Which hormone rule a grandma’s special feeling of helplessness and dependence on the grandson, Browning wonders. And who controls the special ability of the grandmothers to anticipate the future, imagining possible destinies and environmental changes, with a need to protect the infant from the evils of the world in a way that is quite different from a mother’s.

A grandmother’s feeling is like an “emotional tide,” says the writer, which is certainly connected to some hormonal alteration. And “this is what hormones do – she writes -: they create an alternate reality”, acting on our imagination and emotions.

Whereas scientific literature talks of motherhood and pregnancy hormones, it does not look like any expert had studied the “hormones of grandmotherhood” before Browning, namely, the biological and neurological basis of that special bond between grandparents and grandchildren, that calm and soothing love, intense complicity, which has a precious and indispensable function for the healthy growth of mature individuals, with proper self-esteem and a good psychological and physical equilibrium.

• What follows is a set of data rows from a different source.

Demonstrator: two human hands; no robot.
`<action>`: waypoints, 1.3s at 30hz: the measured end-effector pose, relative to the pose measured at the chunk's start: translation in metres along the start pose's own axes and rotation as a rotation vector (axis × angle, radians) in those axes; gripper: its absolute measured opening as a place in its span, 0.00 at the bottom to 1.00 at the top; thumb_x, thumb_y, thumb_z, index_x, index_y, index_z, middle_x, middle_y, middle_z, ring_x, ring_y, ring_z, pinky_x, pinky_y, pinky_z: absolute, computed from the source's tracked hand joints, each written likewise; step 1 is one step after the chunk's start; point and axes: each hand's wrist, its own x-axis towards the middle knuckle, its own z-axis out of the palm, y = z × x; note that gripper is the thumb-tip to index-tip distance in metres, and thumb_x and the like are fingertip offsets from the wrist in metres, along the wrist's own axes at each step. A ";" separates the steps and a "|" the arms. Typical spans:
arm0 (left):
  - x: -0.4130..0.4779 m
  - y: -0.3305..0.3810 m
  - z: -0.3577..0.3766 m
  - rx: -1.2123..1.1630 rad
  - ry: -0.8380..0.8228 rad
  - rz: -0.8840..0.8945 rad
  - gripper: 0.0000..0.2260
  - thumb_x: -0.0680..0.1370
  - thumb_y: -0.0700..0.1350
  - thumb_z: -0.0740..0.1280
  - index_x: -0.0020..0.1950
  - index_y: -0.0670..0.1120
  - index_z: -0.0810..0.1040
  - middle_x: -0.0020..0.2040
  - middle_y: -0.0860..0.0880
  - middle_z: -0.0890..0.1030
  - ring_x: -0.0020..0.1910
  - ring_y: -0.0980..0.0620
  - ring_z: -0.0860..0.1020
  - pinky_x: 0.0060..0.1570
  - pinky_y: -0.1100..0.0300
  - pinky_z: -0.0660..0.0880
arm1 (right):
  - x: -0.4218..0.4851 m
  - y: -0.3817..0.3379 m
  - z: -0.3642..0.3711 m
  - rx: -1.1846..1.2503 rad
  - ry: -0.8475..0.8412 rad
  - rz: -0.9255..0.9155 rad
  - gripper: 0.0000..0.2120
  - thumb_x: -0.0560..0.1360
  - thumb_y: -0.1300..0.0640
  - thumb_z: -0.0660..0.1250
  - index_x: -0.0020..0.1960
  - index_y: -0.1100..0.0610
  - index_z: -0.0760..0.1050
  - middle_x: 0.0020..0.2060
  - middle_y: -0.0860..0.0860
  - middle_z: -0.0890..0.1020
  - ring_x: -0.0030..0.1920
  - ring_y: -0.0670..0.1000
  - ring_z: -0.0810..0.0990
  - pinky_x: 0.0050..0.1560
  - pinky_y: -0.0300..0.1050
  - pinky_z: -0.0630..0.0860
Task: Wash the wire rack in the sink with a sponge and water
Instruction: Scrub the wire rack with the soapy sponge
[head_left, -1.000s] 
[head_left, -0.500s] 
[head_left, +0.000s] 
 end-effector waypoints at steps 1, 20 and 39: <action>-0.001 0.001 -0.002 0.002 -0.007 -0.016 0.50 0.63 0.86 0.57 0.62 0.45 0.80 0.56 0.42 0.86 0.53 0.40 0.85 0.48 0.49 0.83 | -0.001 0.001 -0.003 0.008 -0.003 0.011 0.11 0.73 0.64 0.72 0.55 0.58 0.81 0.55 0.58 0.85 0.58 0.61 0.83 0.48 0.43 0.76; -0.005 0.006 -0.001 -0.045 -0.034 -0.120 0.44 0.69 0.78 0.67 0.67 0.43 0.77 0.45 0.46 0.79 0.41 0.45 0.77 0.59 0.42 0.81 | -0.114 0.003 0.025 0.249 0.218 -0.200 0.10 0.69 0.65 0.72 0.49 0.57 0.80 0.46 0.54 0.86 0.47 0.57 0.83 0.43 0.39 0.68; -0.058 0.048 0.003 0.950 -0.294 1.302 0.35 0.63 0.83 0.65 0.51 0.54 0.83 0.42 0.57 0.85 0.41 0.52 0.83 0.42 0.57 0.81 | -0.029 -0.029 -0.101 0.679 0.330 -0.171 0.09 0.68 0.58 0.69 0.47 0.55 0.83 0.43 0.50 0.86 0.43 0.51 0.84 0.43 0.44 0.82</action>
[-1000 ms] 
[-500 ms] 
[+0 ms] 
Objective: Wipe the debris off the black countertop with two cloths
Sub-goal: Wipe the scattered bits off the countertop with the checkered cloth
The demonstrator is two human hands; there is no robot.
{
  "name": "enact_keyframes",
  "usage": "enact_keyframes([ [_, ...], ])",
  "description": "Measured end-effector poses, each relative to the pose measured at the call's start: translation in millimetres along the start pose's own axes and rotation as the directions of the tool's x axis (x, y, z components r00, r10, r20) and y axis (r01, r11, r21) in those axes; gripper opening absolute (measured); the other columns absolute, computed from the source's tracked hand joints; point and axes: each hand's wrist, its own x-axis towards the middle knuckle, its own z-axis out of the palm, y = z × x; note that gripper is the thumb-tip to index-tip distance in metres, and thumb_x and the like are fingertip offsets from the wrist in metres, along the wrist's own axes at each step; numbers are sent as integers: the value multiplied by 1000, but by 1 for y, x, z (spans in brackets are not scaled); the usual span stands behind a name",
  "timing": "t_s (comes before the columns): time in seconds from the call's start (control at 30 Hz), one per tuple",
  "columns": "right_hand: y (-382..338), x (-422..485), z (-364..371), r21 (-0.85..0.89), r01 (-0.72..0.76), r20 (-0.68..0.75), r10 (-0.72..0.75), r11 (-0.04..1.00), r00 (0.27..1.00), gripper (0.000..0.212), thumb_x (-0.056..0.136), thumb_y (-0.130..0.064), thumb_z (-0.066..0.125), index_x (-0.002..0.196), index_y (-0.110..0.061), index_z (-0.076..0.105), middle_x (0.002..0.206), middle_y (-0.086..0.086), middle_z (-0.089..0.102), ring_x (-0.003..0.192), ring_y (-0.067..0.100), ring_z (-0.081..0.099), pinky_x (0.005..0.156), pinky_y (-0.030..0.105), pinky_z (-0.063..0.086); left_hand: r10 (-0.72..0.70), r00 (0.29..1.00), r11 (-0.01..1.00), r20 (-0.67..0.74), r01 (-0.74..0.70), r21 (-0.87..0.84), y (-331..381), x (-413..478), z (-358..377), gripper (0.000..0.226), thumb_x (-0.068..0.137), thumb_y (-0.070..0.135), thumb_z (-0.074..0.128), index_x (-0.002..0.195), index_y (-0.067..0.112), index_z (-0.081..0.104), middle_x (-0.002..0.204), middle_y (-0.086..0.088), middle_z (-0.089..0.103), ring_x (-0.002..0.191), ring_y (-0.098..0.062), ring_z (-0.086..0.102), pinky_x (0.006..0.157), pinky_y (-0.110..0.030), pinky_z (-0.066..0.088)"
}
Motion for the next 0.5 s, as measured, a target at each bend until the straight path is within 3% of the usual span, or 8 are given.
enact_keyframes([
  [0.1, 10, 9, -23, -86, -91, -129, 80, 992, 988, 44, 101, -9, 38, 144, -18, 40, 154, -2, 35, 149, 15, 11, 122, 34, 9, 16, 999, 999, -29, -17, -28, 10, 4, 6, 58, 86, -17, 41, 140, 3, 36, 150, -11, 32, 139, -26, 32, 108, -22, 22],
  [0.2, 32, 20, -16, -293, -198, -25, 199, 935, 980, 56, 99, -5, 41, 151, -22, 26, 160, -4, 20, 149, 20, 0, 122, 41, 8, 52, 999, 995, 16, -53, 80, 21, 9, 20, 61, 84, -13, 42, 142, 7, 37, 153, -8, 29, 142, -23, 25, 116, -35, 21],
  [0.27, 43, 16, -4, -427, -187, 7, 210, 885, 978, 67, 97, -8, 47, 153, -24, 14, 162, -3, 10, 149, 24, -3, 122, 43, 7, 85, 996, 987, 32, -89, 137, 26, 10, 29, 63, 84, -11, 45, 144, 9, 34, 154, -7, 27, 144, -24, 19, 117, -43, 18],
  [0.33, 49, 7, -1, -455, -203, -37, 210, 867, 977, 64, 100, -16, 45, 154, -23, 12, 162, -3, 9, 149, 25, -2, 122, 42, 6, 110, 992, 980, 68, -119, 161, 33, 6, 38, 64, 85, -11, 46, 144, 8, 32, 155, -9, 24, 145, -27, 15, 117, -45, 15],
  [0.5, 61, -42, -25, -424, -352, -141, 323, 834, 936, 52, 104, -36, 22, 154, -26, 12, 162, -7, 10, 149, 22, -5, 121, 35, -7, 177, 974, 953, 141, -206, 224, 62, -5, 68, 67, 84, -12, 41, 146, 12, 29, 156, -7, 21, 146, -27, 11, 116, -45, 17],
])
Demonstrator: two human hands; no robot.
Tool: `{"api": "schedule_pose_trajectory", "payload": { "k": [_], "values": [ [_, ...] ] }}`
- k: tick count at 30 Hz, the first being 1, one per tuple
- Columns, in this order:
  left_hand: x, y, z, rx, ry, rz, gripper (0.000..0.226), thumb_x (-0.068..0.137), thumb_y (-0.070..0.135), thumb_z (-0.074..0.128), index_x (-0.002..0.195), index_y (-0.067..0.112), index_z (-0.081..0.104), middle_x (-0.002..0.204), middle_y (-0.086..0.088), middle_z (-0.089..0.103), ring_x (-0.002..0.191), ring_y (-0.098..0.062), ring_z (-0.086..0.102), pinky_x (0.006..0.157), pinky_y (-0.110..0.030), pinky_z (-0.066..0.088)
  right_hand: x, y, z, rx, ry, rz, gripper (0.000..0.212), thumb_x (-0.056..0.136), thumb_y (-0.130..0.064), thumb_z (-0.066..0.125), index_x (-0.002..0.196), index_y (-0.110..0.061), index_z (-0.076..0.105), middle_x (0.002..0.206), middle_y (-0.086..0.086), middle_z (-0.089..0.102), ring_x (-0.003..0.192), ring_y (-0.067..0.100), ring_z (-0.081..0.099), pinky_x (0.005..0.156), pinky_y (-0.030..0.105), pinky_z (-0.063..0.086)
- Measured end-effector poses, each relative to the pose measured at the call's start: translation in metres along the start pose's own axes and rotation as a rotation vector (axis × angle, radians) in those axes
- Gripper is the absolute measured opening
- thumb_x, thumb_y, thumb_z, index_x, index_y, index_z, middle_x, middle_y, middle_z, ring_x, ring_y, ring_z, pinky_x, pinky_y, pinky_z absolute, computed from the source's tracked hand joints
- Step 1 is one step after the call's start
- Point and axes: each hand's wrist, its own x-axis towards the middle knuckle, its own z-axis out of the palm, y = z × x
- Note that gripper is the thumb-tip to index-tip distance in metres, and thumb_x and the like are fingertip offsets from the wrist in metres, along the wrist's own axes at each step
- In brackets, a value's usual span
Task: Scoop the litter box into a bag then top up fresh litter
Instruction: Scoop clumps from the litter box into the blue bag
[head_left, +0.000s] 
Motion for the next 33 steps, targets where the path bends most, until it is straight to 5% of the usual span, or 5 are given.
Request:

A study by the psychologist Gerard Kennedy shows that grandchildren find strength to face the problems of life, security, and stability in their relationship with the grandparents, especially grandmothers, from whom they receive emotional warmth, sense of protection, care, authoritative behavior patterns with no imposition, although there are different ways, depending on the age of the grandparents, the cultural and environmental context, whether the grandchild is unique, the oldest or the favorite.

Eleanor Maccobi and Jane Martin described four main “styles” of being grandparents: democratic, educational and loving at the same time; authoritative, informative, and unsentimental; indulgent, highly affective and with little control; indifferent, little participating both on an educational and relational level. The democratic style is the one that best ensures the existential and evolutionary welfare of grandchildren.

In Italy, there are about 12 million grandparents. An Eurispes study shows that almost 93 percent of Italian grandchildren feel loved by their grandparents, 80 percent say grandparents understand and accepted their personality, 72 percent say their grandparents are life teachers for them. Especially grandmothers play a vital role. The word speaks for itself: “Grand-mother”. Grandmothers, especially from mother’s side, are a key figure in a child’s development. But the writer Browning has highlighted an aspect that has been little studied so far both in scientific literature and narrative: grandchildren’s effect on grandparents, specifically on their grandmothers to live happily their old age, thanks to this new love. A slap in the face of those who consider the old age as the state of the heart’s death and withering joy. ‘”Grandmother’s hormone” is enviable youthful vitality.